Inside, ikat curtains and bamboo shades replaced generic mini-blinds. Period-appropriate reproduction lights illuminated each room as Strong worked her way through the house. Strong painted the kitchen cabinets white, then blue, then back to white.

Inspired by Palm Springs and its ubiquitous breezeblock, Strong created a geometric wainscoting in her dining room and wallpapered one side of the room with a pattern of turquoise cacti. (An actual cactus or two sit high on a shelf -- out of reach of small fingers -- in the nearby sunroom.) She scored a mid-century modern china cabinet for free when someone in the neighborhood was clearing out their grandma's house, then brought in plastic "ghost" chairs and a delicate-but-functional reproduction tulip table with a faux marble top to replace the massive dining room set from their old house.

"So much of our old furniture was designed for a bigger house," Strong said.

Other pieces, things collected from relatives or from vintage stores and websites, fit perfectly into the mid-century ranch. A low dresser that Strong first refinished when her daughter, her oldest child, was born now serves the boys perfectly as a dresser and bedside surface. Even a tortoise-shaped table, gifted years ago from her great aunt, saved for its nostalgic value but formerly relegated to the basement, found a home in the mid-century ranch's living room as the perfect quirky side table.

"This feels like the most authentic house because we've been gathering things over the years," Strong said.

Not every home-improvement project has been easy. A flood required all new floors, drywall and paint in the finished basement, and when Strong renovated the hall bathroom, she found no amount of stripping would restore the original 1950s-era aqua tile, which a previous owner had painted over.

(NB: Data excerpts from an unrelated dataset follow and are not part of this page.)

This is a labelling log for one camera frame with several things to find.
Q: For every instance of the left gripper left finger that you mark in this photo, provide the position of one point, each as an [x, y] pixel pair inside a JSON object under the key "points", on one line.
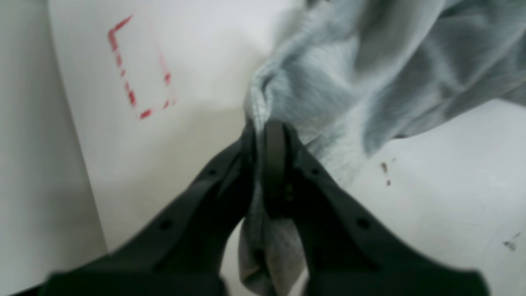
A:
{"points": [[179, 253]]}

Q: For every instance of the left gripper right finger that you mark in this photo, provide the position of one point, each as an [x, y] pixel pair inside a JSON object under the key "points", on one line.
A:
{"points": [[348, 251]]}

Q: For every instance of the grey T-shirt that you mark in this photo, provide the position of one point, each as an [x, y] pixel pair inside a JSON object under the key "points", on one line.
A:
{"points": [[417, 108]]}

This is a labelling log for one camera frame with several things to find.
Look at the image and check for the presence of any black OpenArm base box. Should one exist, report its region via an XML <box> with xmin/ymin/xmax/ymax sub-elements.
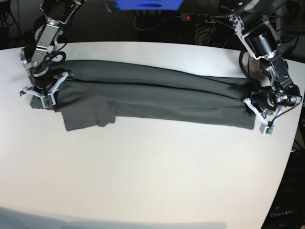
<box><xmin>262</xmin><ymin>151</ymin><xmax>305</xmax><ymax>229</ymax></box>

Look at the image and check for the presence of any dark grey T-shirt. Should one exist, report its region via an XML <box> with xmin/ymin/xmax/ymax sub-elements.
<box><xmin>30</xmin><ymin>59</ymin><xmax>257</xmax><ymax>132</ymax></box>

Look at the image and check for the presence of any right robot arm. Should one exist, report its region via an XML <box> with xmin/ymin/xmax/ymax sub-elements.
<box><xmin>20</xmin><ymin>0</ymin><xmax>85</xmax><ymax>97</ymax></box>

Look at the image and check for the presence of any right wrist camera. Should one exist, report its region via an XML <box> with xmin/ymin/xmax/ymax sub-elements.
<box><xmin>41</xmin><ymin>94</ymin><xmax>56</xmax><ymax>108</ymax></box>

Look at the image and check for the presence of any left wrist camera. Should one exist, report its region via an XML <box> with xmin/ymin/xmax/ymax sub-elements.
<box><xmin>260</xmin><ymin>124</ymin><xmax>275</xmax><ymax>135</ymax></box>

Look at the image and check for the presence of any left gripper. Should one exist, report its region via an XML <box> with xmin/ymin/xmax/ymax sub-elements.
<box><xmin>243</xmin><ymin>92</ymin><xmax>303</xmax><ymax>125</ymax></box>

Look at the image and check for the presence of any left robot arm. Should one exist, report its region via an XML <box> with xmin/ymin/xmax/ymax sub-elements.
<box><xmin>213</xmin><ymin>0</ymin><xmax>303</xmax><ymax>127</ymax></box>

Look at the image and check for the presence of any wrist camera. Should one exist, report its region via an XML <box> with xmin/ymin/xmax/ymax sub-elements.
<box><xmin>260</xmin><ymin>124</ymin><xmax>275</xmax><ymax>135</ymax></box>
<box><xmin>41</xmin><ymin>94</ymin><xmax>56</xmax><ymax>108</ymax></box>

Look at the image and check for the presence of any black power strip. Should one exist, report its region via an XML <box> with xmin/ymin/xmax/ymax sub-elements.
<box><xmin>180</xmin><ymin>13</ymin><xmax>216</xmax><ymax>23</ymax></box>

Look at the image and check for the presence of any blue plastic bin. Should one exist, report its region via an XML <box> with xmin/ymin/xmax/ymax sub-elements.
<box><xmin>116</xmin><ymin>0</ymin><xmax>183</xmax><ymax>10</ymax></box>

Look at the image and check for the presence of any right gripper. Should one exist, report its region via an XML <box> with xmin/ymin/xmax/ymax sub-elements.
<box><xmin>19</xmin><ymin>69</ymin><xmax>72</xmax><ymax>99</ymax></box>

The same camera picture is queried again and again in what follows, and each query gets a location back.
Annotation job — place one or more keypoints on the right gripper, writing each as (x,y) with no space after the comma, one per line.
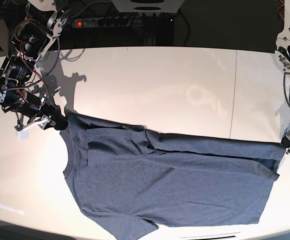
(30,107)

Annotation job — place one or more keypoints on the blue grey T-shirt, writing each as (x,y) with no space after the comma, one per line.
(129,179)

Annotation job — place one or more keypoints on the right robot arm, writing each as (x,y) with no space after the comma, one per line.
(23,90)

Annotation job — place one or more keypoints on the black power strip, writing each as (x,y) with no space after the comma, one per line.
(101,22)

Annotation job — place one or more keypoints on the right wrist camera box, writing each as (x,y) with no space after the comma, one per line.
(22,134)

"I get it. Who wants a turquoise bathroom?" Strong said. "Me. I want a turquoise bathroom." She settled for saving the turquoise floor and bringing in a bold black, white and gray geometric pattern to the bath surround.

The whole family is involved in decorating decisions, though it's Strong's vision that leads the way. Chris, interested in the adventure of tracking down period pieces, found a vintage radio for the living room and gave Amanda a mid-century steel planter, filled with greenery, for their anniversary. All of the kids have picked out items for their rooms. 

Strong says the trick to decorating with kids is designing with their needs in mind -- giving the boys extra floor space for the toys that inevitably end up there, loading rooms with baskets and bins to sweep away mess, adding a bedside shelf for her daughter's treasures. It helps, she adds, to take them shopping to places where you know you'll like the things they pick. A trip to Pottery Barn Kids for a jewelry storage solution for her daughter yielded a whimsical metal pinwheel stand that holds earrings and other odds and ends.

"We had to get rid of so much stuff when we moved into this house, snd it's been two-and-a-half years of taking things out and cutting down, but it's made me really think about what we need, what I like," Strong said. "Everything in this house, I love. There's nothing in her that I'm just 'meh' about."

Eventually, Strong said, they likely will expand the house to add a master suite so that each child has a bedroom. When they do, they plan to retain the home's mid-century design.

"This is the first house I've ever lived in that has a history. … This house has a soul," Strong said. "It was built in the post-war period, a time when there was confidence in the economy, and excitement and resurgence, and I feel like if I change that, or take away from that, I'm taking away from the history of the house."